§ **Problem details**
What is needed is every line of the material that contains "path".

____ Extracted entries

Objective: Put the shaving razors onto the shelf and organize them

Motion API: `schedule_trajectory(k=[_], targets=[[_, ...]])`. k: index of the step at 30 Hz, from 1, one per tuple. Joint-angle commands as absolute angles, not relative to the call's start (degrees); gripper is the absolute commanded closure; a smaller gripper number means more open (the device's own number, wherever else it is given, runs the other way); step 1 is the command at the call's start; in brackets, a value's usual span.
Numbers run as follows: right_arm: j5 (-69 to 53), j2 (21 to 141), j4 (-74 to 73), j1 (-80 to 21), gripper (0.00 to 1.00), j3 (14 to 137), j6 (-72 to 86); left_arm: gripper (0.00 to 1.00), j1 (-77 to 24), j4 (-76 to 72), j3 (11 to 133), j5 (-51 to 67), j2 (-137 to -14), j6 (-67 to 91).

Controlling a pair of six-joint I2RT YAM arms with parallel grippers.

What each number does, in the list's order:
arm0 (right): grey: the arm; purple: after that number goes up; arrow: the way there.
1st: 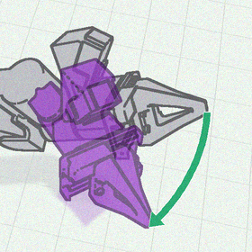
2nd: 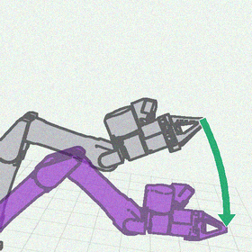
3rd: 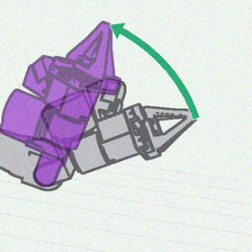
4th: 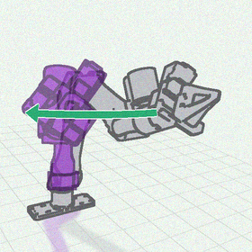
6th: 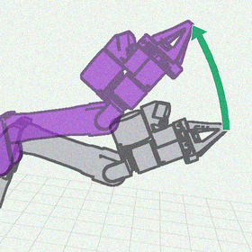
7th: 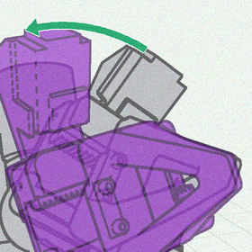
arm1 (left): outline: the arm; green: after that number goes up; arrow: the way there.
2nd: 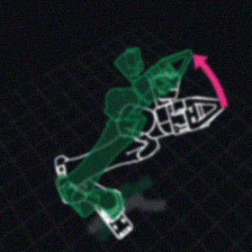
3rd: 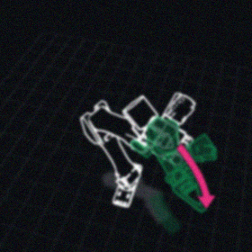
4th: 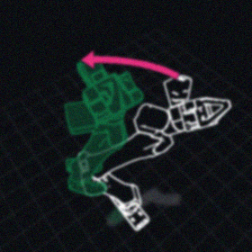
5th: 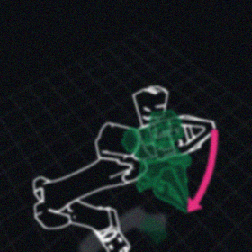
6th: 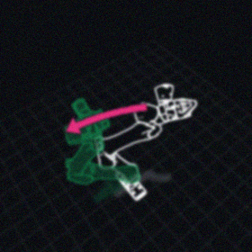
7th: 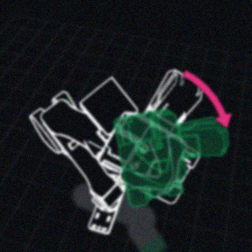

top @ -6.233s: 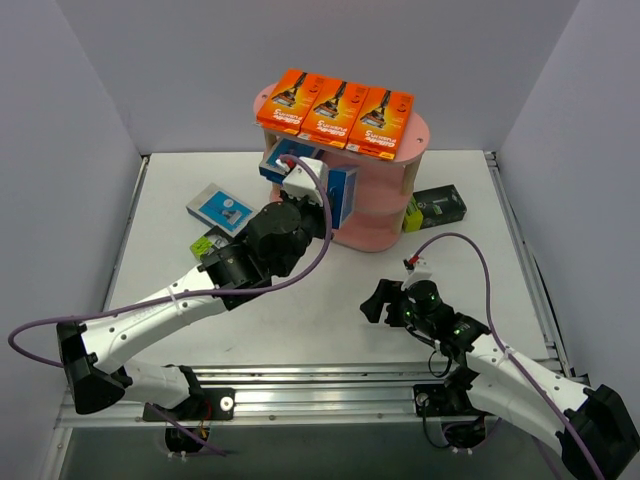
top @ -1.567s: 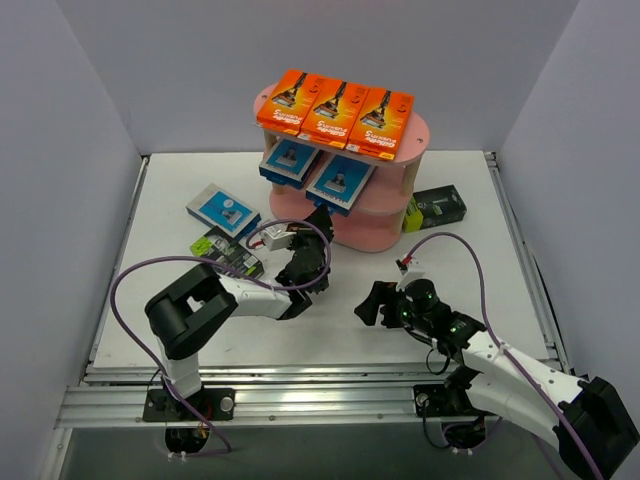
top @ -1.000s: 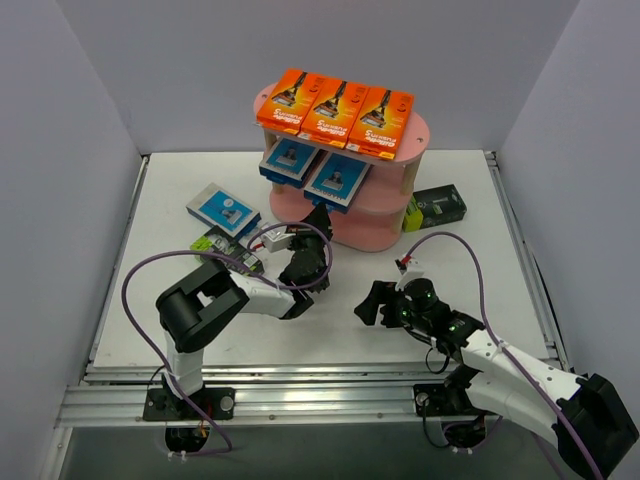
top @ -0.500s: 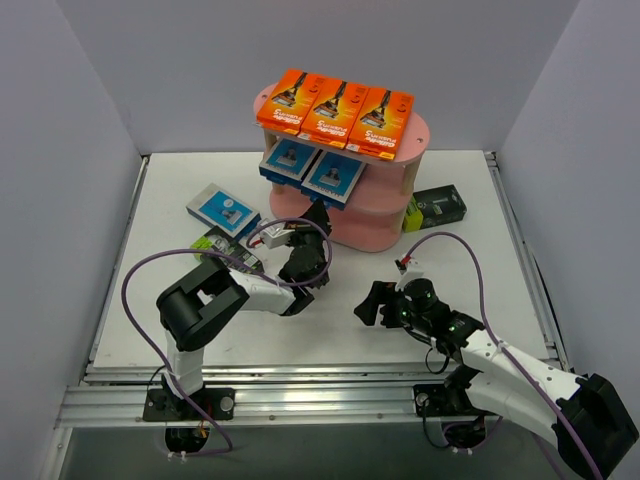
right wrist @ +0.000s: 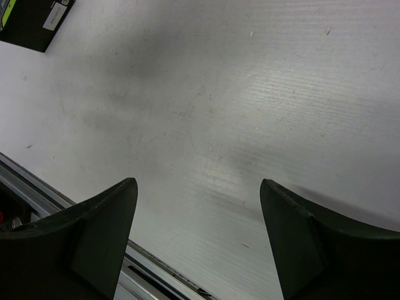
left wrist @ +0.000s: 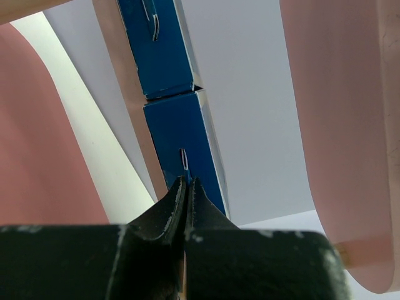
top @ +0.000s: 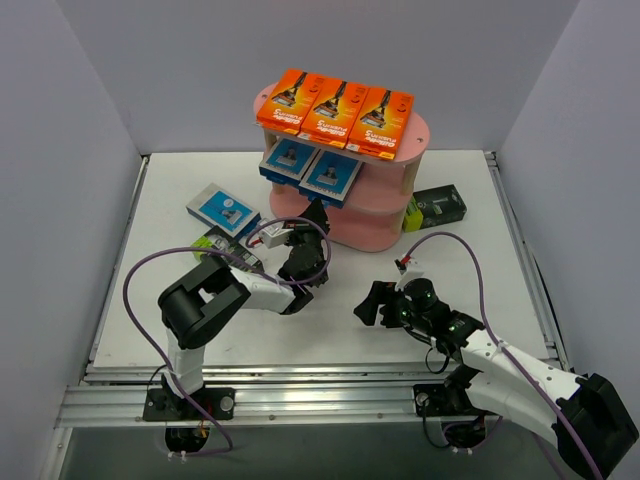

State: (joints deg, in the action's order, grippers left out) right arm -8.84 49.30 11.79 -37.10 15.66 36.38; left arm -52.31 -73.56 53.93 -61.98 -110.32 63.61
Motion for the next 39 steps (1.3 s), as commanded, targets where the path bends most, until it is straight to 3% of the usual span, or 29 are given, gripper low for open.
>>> schedule_trajectory(k=[1, 39], targets=[[-9.1, 49.6, 13.1, -36.7, 0.25, 16.9, 35.9, 0.98, -51.7, -74.4, 55.0, -62.1, -111.4, 64.4], [-8.9, 49.6, 13.4, -36.7, 0.25, 16.6, 36.0, 0.98, -50.3, -73.1, 56.3, -59.1, -113.0, 66.3]])
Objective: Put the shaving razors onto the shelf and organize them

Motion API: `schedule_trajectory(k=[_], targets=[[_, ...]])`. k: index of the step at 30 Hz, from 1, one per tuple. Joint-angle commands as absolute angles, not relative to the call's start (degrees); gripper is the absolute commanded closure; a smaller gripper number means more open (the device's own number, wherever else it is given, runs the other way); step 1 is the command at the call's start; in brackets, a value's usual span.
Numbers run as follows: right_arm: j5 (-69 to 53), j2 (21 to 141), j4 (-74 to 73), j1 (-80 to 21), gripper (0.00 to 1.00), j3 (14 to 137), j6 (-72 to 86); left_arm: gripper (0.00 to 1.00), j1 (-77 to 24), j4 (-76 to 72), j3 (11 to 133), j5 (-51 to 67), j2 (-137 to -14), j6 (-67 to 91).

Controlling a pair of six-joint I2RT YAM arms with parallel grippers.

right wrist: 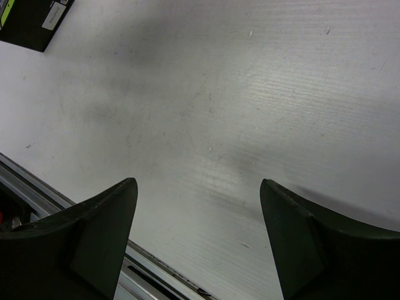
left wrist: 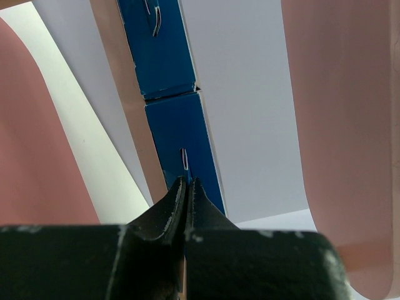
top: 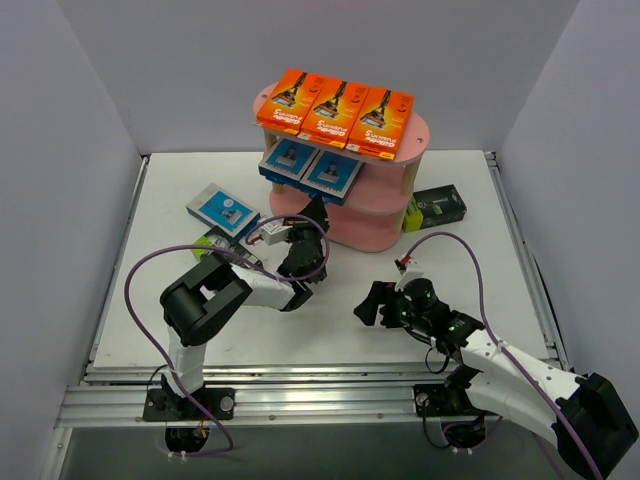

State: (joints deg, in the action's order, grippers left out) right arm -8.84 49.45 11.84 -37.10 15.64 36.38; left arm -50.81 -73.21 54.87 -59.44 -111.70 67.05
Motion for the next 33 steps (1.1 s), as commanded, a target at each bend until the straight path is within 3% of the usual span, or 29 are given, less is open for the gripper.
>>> schedule_trajectory(k=[1, 9, 13, 17, 33], targets=[[-9.0, 49.5, 13.4, -36.7, 0.25, 16.6, 36.0, 0.98, -50.2, -73.1, 56.4, -59.1, -113.0, 66.3], [-8.9, 49.7, 13.5, -36.7, 0.25, 16.6, 35.9, 0.98, -50.0, -73.6, 56.2, -59.0, -112.9, 66.3], [-8.9, 49.6, 13.5, -36.7, 0.25, 16.6, 35.9, 0.81, -49.9, -73.7, 56.2, -58.5, -113.3, 66.9], [-8.9, 49.7, 13.5, -36.7, 0.25, 16.6, 36.0, 0.72, -49.8, -73.8, 55.6, -58.6, -113.0, 67.0], [-8.4, 49.5, 13.3, -36.7, 0.25, 16.4, 35.9, 0.61, -49.1, -77.0, 52.9, -55.4, -110.0, 64.9]])
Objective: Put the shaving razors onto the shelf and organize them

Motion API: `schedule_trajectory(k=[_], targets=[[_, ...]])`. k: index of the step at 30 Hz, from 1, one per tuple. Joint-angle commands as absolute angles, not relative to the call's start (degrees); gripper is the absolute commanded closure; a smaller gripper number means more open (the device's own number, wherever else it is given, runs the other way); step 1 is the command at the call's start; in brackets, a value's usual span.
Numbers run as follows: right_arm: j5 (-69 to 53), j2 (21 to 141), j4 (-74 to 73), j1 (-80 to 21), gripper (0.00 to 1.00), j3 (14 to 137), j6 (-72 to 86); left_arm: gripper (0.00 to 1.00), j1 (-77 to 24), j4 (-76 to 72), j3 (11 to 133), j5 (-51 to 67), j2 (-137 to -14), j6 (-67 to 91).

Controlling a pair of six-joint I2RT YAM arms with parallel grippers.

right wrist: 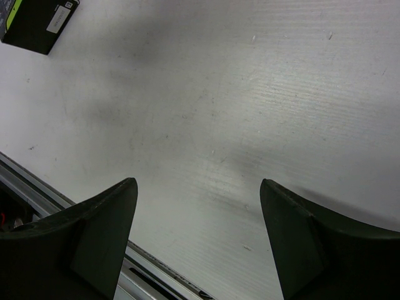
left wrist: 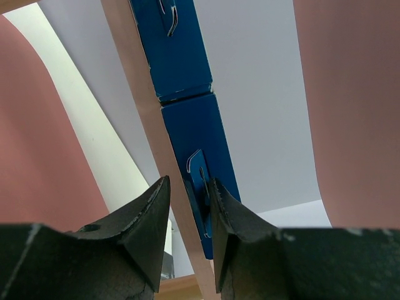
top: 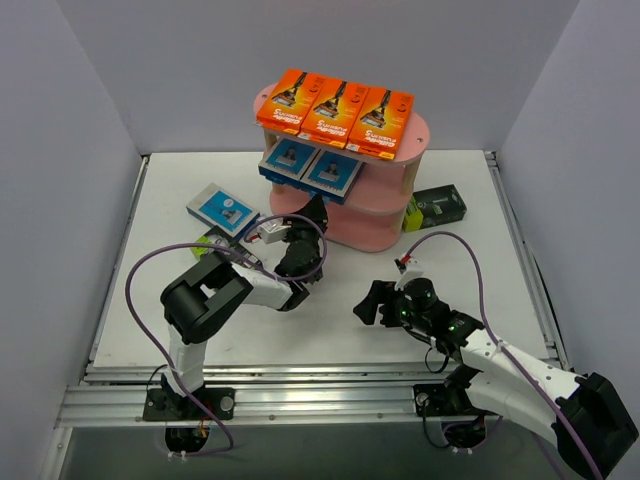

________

§ **Finished exercise**
Motion for the next 39 steps (1.3 s), as commanded, targets where the path bends most, until it is straight to 3% of the usual span, or 29 are given, gripper low for open.
Motion for the next 33 steps (1.1 s), as commanded, a target at each bend until the straight path is within 3% of the usual span, or 29 are given, less is open for the gripper.

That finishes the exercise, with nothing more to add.